Estabelecer uma boa relação médico-paciente faz com que se crie entre médico e paciente uma verdadeira amizade e confiança, pautadas no respeito mútuo e na busca do bem estar de ambos, além de ser uma ótima profilaxia para as possíveis e, às vezes, inevitáveis complicações clínicas ou erros de procedimento ou de conduta médica (Moreira Filho, 2006:2).

Assim, entendendo a relação médico-paciente como espaço singular de negociação, contido nas normas morais, culturais e éticas de uma dada sociedade. A questão da autonomia perpassa o conceito ético da alteridade. Colocar-se no lugar no paciente, representa, em primeiro lugar, o reconhecimento à subjetividade nele impressa e o estabelecimento de vínculos sujeito-sujeito e não de profissional/instituição - doença. Não há lugar para uma relação ética e digna, onde

se enxergue o paciente como objeto de uma prática médica mediada pela tecnologia dura, no espaço estéril da (des)negociação e onde o foco está voltado somente para a doença.

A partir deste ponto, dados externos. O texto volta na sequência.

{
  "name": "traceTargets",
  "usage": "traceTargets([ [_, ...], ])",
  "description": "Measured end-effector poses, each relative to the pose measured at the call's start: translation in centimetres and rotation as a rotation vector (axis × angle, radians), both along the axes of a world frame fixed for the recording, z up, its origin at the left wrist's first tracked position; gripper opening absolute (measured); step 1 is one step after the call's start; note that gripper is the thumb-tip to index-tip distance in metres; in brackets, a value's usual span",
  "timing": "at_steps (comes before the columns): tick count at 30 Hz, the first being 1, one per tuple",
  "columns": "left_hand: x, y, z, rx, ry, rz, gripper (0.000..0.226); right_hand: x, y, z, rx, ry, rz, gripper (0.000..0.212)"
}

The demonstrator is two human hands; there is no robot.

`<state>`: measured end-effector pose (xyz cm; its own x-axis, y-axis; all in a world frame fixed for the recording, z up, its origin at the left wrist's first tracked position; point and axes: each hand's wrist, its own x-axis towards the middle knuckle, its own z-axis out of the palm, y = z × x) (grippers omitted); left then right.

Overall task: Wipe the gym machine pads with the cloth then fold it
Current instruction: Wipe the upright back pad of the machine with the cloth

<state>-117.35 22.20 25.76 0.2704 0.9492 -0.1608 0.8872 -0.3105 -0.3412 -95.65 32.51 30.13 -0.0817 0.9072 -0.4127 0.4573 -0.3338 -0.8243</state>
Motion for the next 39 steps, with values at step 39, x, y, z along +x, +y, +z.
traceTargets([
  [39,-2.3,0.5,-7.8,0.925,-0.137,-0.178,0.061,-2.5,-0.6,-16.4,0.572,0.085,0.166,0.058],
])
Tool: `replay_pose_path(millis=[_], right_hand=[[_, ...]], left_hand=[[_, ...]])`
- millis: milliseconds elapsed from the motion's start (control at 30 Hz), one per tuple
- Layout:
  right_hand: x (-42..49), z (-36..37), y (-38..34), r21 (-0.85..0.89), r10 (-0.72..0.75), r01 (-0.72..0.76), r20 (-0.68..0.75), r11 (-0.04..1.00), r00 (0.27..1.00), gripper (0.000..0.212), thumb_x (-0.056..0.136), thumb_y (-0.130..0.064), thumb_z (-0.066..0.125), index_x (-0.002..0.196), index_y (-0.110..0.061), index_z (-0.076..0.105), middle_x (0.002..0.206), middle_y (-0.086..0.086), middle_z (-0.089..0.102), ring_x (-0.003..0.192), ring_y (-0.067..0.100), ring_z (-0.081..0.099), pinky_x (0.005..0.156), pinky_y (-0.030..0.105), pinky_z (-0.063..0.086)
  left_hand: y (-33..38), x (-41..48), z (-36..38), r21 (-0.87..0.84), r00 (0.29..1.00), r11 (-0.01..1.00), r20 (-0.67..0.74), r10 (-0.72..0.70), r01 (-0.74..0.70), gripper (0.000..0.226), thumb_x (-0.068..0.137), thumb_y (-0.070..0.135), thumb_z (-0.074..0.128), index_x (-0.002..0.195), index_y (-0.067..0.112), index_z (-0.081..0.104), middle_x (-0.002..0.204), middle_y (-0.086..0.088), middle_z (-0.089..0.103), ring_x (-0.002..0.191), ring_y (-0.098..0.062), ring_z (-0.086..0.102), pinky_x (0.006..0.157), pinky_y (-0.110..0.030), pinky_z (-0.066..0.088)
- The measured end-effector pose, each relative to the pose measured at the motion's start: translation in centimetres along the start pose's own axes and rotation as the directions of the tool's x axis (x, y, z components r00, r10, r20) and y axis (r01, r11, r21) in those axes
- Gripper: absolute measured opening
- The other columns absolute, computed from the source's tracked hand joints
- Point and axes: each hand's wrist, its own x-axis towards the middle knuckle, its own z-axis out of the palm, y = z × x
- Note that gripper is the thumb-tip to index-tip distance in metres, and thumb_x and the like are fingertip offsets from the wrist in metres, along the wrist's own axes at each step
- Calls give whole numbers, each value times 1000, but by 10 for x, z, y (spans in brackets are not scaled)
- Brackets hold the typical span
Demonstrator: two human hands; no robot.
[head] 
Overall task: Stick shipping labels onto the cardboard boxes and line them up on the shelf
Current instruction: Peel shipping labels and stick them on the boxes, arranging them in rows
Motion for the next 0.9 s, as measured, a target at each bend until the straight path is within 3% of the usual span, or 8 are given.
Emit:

Entretanto, os princípios de autonomia, beneficência, não-maleficiência e justiça social que caracterizam o Paradigma Principialista, pretendem ser princípios muitos gerais e praticamente consensuais de uma determinada comunidade moral, úteis para avaliar casos concretos de forma racional e imparcial, daí a sua moralidade. Porém, cabe se perguntar se estes conseguiram enfrentar esse desafio no mundo contemporâneo.

A partir de uma análise sobre a questão da autonomia na relação médico- paciente e consentimento informado, Almeida (2001) revela como não é possível importar as discussões sobre este tema dos países da Europa e Estados Unidos para a América Latina, onde as questões referentes à eqüidade e justiça social deverão ganhar mais relevância. Daí, atentar para a necessidade de contextualizar os dilemas bioéticos com a sociedade estudada.